Zur Verstärkung hatte man sich einen weiteren Gitarristen mitgenommen, der aber vor den Bühnenkameras und damit den Großbildleinwänden versteckt wurde. Später tauchte ein weiterer Gitarrist auf, und dann hatte sich noch ein Keyboarder auf der Bühne versteckt, der gegen Ende auch noch ein Saxofonsolo abliefern musste. Ein Saxofonsolo! Ist das noch Punk? Sicher nicht.

Wo ist der Punk-Spirit, wenn man ihn braucht?

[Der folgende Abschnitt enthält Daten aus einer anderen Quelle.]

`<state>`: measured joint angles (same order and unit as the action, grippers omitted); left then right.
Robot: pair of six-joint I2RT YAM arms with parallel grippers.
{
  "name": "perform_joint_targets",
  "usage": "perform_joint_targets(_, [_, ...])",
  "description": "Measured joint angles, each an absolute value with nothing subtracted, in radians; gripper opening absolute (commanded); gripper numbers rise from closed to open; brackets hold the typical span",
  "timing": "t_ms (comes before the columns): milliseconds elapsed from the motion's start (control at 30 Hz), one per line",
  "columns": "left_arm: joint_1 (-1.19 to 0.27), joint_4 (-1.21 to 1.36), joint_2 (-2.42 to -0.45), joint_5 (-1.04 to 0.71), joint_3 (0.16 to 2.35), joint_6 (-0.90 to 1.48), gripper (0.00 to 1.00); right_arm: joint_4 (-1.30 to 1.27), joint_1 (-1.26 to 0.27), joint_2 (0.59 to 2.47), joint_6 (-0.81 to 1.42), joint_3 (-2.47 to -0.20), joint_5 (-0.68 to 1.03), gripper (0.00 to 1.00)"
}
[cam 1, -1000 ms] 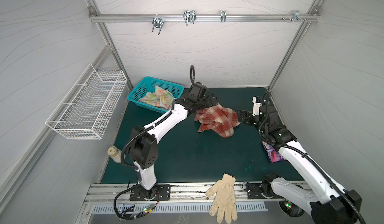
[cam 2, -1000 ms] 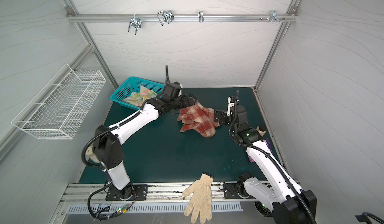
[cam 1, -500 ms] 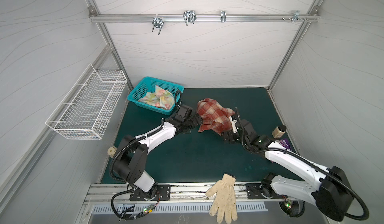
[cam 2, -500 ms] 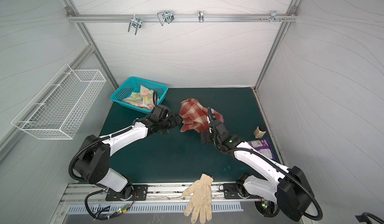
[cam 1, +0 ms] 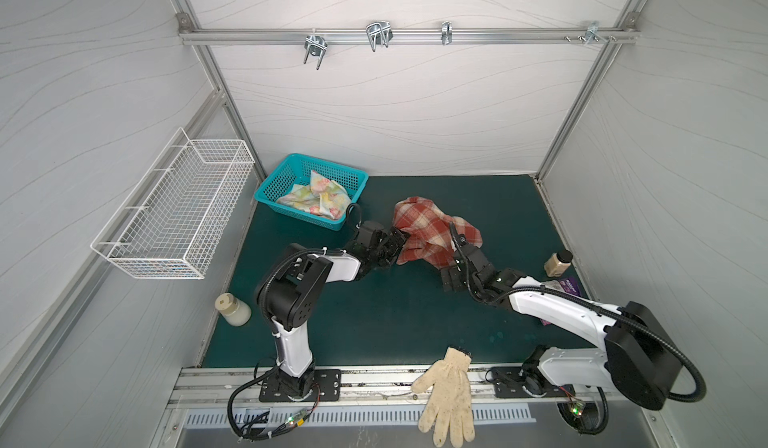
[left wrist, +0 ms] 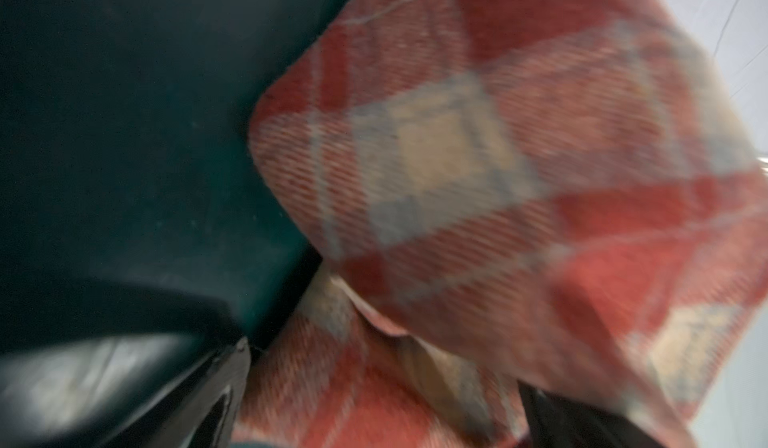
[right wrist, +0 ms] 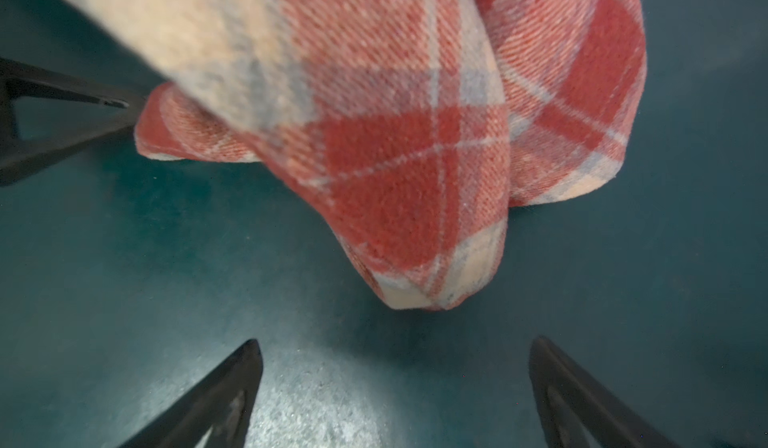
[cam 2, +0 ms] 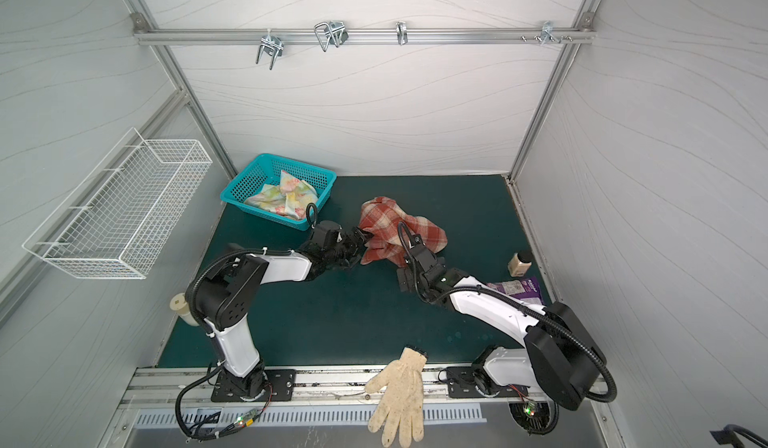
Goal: Fold and stack the skirts
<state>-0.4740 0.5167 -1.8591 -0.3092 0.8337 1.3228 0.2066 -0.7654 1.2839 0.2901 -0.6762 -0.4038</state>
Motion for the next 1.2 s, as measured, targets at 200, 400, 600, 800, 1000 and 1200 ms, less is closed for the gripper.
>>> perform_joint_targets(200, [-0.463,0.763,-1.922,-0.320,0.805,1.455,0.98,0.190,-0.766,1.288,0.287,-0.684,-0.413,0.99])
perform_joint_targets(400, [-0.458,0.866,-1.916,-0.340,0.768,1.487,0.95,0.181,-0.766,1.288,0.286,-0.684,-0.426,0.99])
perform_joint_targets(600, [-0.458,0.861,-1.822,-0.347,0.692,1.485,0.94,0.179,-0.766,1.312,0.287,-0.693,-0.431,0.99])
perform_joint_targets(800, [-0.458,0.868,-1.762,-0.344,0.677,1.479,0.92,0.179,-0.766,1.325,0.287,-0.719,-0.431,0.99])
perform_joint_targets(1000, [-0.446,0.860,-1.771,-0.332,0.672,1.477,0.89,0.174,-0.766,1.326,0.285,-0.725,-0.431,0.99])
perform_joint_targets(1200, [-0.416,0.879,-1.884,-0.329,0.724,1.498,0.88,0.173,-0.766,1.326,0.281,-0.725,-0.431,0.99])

Cool und Dirnt sind rein optisch schon irgendwann Richtung Rockabilly abgebogen, Armstrong bediente sehr rasch die vielleicht unnötigste Rockpose, Gitarrespielen hinter dem Kopf. Was wäre, wenn die drei nicht Richtung Stadionrock abgebogen wären? Das fragte sich vielleicht der eine Punk, der es ins Stadion geschafft hatte – stilecht mit Iro und T-Shirt der Band Exploited. (Es ist immer, wirklich immer Exploited). Würden dann Green Day in einer eher grindigen Hütte vor 200 Menschen mit Dosenbier spielen?

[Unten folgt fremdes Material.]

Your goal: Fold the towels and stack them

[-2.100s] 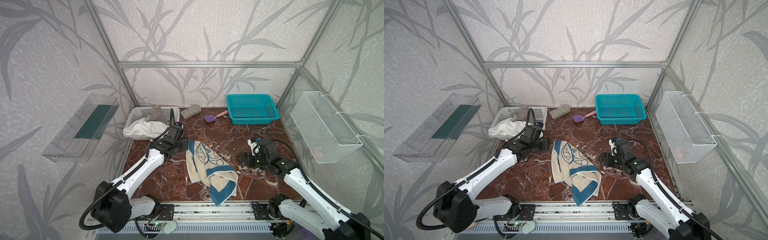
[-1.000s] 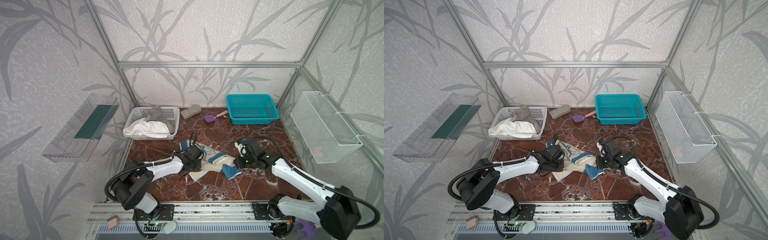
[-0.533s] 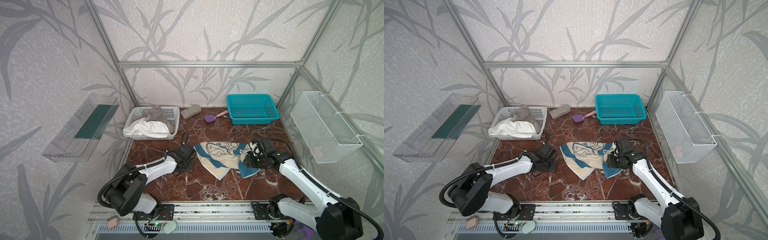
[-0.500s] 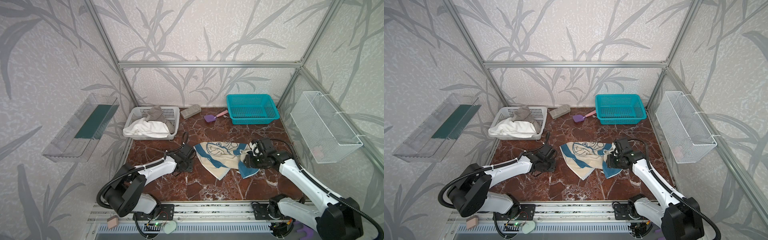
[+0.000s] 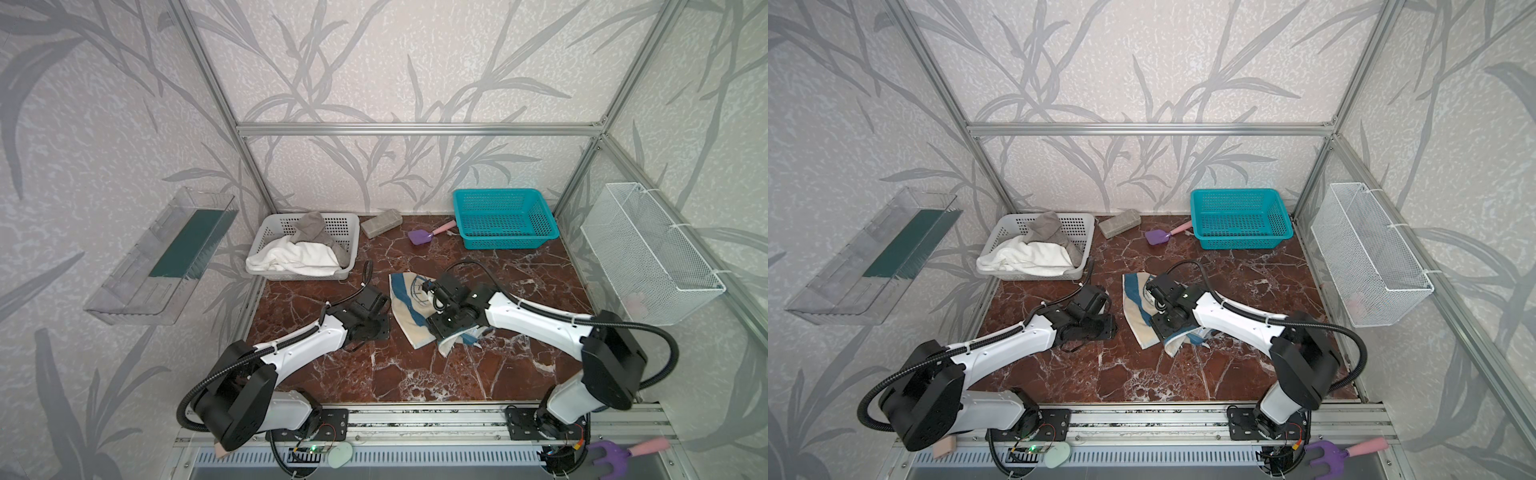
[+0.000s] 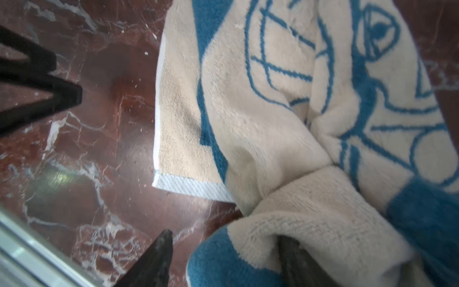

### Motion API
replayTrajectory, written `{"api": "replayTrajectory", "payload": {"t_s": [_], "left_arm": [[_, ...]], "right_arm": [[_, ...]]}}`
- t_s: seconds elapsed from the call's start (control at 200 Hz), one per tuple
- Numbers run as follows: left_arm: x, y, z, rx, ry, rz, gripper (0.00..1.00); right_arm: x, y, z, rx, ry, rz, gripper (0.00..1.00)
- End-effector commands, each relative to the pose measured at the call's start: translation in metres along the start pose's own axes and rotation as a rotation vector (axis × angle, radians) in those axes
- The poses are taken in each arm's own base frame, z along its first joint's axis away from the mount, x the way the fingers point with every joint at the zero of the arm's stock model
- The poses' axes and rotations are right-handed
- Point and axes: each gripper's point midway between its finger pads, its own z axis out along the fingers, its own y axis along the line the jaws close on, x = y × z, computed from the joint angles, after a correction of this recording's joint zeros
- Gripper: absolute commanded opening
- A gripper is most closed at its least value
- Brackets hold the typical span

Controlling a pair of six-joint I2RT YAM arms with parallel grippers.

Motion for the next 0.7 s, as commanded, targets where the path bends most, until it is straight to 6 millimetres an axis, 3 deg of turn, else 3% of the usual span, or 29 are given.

Oder ließe sich mit mehr, viel mehr Punk-Spirit auch so ein Stadionkonzert anders anlegen? Ein Zaun, der das vordere Drittel der Stehplätze für die Mehrzahler reserviert? Weg mit der Klassengesellschaft! Ein Bier für 6,50 Euro? Ran an die Hähne! Und überhaupt: Wir zeigen euch, was ein „Loch im Stadion“ ist: für Konzerte ungeeignet, und jetzt wissen wir auch, dass die Hütte fürs Kicken auch nicht mehr taugt. Wir reißen euch die Tribünen da hinten einfach nieder. Freie Sicht auf den Prater! Dann wird auch der Sound vielleicht besser. Win-win-win!

Aufwachen, weitermachen

Und dann wachte der Punk aus seinem Tagtraum wieder auf. Irgendwie waren die letzten 15 Minuten nach dem Verschießen des Hitfeuerwerks und mit dann doch überambitionierter Massenanimation recht ausgefranst. Zu „Wake Me Up When September Ends“ gab es wieder Handyerleuchtung, mit einer Akustikversion von „Good Riddance (Time Of Your Life)“ und ein bisschen Feuerwerk schickte Armstrong das Publikum in die Wiener Sommernacht. „It’s something unpredictable. But in the end, it’s right. I hope you had the time of your life.“ Ja, nach zwei Jahren Pandemie und keinem ganz richtigen Ende in Sicht müssen wir die haben.